SUPPLIED MATERIAL Start Marker

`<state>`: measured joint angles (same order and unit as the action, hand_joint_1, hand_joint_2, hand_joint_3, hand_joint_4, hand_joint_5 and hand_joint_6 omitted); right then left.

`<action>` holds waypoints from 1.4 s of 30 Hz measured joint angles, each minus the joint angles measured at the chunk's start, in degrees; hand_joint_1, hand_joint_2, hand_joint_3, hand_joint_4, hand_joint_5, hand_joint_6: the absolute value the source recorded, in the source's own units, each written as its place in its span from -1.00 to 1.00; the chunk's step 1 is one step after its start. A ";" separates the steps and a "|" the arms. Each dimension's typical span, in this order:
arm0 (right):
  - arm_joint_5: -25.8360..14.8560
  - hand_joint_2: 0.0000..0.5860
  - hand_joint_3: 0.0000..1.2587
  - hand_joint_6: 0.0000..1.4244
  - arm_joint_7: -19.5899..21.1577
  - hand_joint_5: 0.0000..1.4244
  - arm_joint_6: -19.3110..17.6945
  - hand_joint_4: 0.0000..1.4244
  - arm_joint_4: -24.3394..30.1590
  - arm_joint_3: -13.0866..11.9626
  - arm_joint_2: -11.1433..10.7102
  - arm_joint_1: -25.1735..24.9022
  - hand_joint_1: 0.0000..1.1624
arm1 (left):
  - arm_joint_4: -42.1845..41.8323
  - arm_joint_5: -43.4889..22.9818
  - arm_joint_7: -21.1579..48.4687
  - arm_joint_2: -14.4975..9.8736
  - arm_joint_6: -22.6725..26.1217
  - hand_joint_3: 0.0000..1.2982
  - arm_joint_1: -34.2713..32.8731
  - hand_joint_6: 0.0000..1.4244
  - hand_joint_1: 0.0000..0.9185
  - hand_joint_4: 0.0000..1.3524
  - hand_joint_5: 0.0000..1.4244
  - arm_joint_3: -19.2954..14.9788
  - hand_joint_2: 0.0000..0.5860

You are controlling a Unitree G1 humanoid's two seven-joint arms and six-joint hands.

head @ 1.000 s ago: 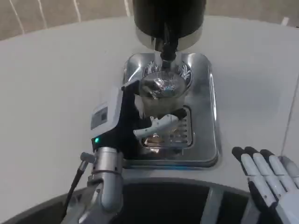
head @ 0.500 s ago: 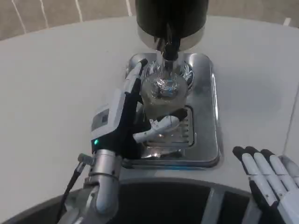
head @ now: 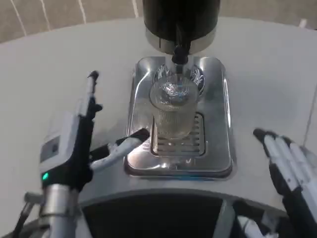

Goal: Grasp the cup under the faucet to collect the drink, then remove the cup.

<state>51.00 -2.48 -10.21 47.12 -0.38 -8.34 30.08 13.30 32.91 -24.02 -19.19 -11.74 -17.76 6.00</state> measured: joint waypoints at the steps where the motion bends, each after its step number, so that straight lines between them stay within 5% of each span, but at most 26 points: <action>1: -0.48 0.58 -1.00 -1.00 -0.25 -1.00 0.17 -1.00 0.44 0.14 0.05 -0.69 -0.32 | -2.21 0.05 0.39 -0.09 0.65 -1.00 1.89 -0.54 -0.52 -1.00 -0.63 -0.53 -0.85; 7: -3.45 0.57 -1.00 -1.00 -2.53 -1.00 3.09 -1.00 0.39 -0.05 0.01 -5.61 -0.26 | -15.48 1.77 2.08 -1.03 2.17 -1.00 13.46 -0.70 -0.40 -1.00 -0.79 -2.47 -0.64; 15: -8.67 0.60 -1.00 -1.00 -8.22 -1.00 11.60 -1.00 -1.99 1.74 1.26 -18.83 -0.09 | -26.37 9.54 3.69 -2.25 3.00 -1.00 24.69 -0.80 -0.71 -1.00 -0.86 -2.47 -0.59; 23: -17.89 0.60 -1.00 -1.00 -12.78 -1.00 19.96 -1.00 -3.28 1.49 1.50 -30.87 -0.07 | -29.82 15.99 3.74 -1.04 3.70 -1.00 28.55 -0.90 -0.99 -1.00 -0.93 0.69 -0.69; 35: -28.77 0.63 -1.00 -1.00 -14.46 -1.00 29.98 -1.00 -5.09 1.77 1.20 -45.31 0.08 | -30.80 19.79 3.73 0.23 4.72 -1.00 30.64 -0.90 -1.00 -1.00 -0.92 2.18 -0.69; 42: -33.52 0.57 -1.00 -1.00 -14.43 -1.00 31.88 -1.00 -5.42 2.99 1.27 -49.54 0.12 | -31.56 21.55 3.74 0.78 5.28 -1.00 30.83 -0.94 -1.00 -1.00 -0.99 2.19 -0.75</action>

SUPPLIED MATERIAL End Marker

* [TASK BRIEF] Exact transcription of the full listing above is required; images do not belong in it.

* [RESULT]
`<state>`: measured joint angles (same order and unit as the action, hand_joint_1, hand_joint_2, hand_joint_3, hand_joint_4, hand_joint_5 and hand_joint_6 omitted); right then left.

`<action>` holds waypoints from 1.4 s of 30 Hz measured joint angles, each minus the joint angles measured at the chunk's start, in degrees; hand_joint_1, hand_joint_2, hand_joint_3, hand_joint_4, hand_joint_5, hand_joint_6: the absolute value the source recorded, in the source's own units, each written as its place in its span from -1.00 to 1.00; the chunk's step 1 is one step after its start. A ";" separates the steps and a "|" the arms. Each dimension's typical span, in this order:
arm0 (right):
  - arm_joint_5: -25.8360..14.8560
  - hand_joint_2: 0.0000..0.5860
  - hand_joint_3: 0.0000..1.2587
  - hand_joint_6: 0.0000..1.4244
  - arm_joint_7: -19.5899..21.1577
  - hand_joint_5: 0.0000..1.4244
  - arm_joint_6: -19.3110..17.6945
  - hand_joint_4: 0.0000..1.4244
  - arm_joint_4: -24.3394..30.1590
  - arm_joint_3: -13.0866..11.9626
  - arm_joint_2: -11.1433..10.7102
  - arm_joint_1: -25.1735..24.9022
  - hand_joint_1: 0.0000..1.1624
arm1 (left):
  - arm_joint_4: -42.1845..41.8323
  - arm_joint_5: -43.4889..22.9818
  - arm_joint_7: -21.1579..48.4687
  - arm_joint_2: -14.4975..9.8736
  - arm_joint_6: -22.6725..26.1217
  - hand_joint_3: 0.0000..1.2982
  - arm_joint_1: -34.2713..32.8731
  - hand_joint_6: 0.0000..1.4244
  - hand_joint_1: 0.0000..0.9185
  - hand_joint_4: 0.0000..1.3524
  - hand_joint_5: 0.0000..1.4244
  - arm_joint_3: -19.2954..14.9788
  - hand_joint_2: 0.0000..0.5860

You are controlling a Unitree G1 humanoid's two seven-joint arms and six-joint hands.

head @ 1.000 s ago: 
head @ 0.500 s ago: 
head @ now: 

Goal: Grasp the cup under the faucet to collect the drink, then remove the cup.

<state>51.00 -2.48 -10.21 47.12 -0.38 -8.34 30.08 13.30 32.91 -24.02 -19.19 -11.74 -17.76 6.00</state> measured: joint waypoints at the steps where the motion bends, each after its step number, so that straight lines between them stay within 5% of each span, but at most 26 points: <action>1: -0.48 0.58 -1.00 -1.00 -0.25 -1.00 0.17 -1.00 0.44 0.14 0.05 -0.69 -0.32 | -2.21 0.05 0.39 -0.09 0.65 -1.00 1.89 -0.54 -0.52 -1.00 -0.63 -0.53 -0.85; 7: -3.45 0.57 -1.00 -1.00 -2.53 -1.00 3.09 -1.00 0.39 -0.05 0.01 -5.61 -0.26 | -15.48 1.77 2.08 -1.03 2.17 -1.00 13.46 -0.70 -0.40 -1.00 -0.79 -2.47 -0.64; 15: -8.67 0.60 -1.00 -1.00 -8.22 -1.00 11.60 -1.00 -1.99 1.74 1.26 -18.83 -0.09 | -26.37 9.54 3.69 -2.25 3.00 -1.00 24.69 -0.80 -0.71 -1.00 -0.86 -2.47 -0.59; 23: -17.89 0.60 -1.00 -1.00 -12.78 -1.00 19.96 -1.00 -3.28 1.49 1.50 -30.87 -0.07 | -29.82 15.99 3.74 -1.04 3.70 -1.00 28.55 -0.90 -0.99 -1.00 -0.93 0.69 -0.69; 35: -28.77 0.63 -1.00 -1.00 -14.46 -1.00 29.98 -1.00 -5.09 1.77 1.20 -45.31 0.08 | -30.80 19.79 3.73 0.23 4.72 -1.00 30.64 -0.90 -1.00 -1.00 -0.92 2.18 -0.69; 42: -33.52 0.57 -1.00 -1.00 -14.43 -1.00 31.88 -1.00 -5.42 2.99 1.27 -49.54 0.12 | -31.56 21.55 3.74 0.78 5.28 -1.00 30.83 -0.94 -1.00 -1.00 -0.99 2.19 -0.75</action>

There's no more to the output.